Sun broke early (5.30am) and so did the camp staff and I. The day involved a short walk before breakfast followed by a longer walk mid morning then a late afternoon walk to one of the nearby hills to trek in the sunset. Most of the walks were conducted in silence as not to disturb any wildlife and in the hope of finding a tiger. The best of the three walks that day was the late afternoon walk where we saw the most wildlife. During this walk we came across a family of elephants (within 100m) a Sloth Bear (50m) and plenty of mongeese. We made it to the top of the hill well before sunset and took in the views. We of course had to make it back before dark so after some elegant views across the park we headed back to base camp. The cook managed to whip up a lovely dinner (all veggie) and supplied us with copious amounts of chai (honey and ginger) well into the night as we all snuggled around the roaring camp fire gazing up at the stars.

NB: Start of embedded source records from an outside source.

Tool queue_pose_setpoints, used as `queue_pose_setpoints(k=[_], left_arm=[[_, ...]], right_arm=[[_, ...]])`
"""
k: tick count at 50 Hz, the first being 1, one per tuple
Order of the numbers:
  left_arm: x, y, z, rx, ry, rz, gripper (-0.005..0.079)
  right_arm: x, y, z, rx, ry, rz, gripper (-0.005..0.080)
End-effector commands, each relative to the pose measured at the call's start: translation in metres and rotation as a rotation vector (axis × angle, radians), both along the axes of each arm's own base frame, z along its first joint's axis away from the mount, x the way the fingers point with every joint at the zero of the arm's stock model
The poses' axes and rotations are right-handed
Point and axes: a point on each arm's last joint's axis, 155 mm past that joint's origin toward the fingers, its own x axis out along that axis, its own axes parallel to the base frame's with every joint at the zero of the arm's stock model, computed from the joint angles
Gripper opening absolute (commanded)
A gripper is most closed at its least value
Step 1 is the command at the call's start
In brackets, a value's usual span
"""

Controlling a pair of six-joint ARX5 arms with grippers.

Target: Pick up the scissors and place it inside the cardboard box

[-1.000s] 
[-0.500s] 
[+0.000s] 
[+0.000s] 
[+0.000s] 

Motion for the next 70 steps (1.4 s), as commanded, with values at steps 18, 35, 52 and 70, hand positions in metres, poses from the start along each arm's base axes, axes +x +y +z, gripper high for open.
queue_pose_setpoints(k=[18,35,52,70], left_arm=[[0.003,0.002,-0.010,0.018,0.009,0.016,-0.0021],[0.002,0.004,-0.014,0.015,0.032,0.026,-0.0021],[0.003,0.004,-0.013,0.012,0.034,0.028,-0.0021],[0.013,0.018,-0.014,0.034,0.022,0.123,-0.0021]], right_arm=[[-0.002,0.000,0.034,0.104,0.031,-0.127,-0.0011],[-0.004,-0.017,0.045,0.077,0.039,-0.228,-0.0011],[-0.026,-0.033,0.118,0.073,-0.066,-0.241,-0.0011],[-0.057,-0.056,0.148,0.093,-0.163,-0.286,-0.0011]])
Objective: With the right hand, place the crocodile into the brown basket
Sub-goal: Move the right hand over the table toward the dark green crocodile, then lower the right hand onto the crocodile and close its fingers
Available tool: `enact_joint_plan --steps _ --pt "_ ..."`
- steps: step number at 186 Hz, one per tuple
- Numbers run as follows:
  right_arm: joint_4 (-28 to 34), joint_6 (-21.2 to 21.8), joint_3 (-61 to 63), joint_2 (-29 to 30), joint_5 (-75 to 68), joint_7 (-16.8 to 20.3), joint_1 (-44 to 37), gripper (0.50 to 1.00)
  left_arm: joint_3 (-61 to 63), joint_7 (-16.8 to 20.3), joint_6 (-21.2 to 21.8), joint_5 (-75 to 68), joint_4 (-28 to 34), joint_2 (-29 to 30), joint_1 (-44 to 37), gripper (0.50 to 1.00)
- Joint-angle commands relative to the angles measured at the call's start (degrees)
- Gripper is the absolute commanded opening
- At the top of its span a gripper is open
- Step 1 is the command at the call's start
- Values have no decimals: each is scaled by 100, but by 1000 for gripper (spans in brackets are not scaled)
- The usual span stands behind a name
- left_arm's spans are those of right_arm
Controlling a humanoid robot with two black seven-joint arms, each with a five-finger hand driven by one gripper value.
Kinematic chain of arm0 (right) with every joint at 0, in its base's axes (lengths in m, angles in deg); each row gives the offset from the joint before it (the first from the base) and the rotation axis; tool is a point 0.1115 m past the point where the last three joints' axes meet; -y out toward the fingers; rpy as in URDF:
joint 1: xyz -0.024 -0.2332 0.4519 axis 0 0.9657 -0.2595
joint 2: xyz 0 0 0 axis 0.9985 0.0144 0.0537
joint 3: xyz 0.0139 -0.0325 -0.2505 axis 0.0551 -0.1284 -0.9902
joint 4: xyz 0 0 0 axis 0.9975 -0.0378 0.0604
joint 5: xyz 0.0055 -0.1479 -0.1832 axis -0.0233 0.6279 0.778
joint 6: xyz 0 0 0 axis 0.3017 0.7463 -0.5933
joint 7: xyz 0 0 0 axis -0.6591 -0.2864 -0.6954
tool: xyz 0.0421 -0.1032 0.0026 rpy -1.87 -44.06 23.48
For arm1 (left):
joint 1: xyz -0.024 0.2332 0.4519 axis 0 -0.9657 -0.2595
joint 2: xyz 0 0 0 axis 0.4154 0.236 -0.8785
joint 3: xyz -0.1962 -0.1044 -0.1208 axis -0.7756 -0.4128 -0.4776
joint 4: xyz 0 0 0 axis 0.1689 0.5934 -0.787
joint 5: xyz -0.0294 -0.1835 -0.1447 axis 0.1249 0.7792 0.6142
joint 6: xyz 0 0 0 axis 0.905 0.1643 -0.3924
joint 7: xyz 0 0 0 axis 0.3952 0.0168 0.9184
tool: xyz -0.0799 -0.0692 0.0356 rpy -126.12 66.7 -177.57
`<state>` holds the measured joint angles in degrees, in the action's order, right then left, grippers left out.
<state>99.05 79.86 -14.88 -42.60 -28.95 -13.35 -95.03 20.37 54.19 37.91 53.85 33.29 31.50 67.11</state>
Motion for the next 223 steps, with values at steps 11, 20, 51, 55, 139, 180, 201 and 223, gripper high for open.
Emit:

The next day was our final day and to our surprise not a full day, a very lazy morning of waking up and packing away th tents was followed by breakfast and then a walk back to the park office. The walk back was pretty uneventful as the only wildlife we passed were local fishermen with their catch of the day. By midday we were back at the hostel, showered and changed and making our way to the bus station to catch a bus to Kochi to then catch a bus to Kollam and to head into the sedate and tranquil backwaters of Kerala on a traditional wood and coconut fibre boat. The trek was a good trip but not as exciting and as flush with wildlife as I had expected but it was another chance to escape the mayhem of city life, have some decent walks with in stunning surroundings. On we marched and towards the backwaters.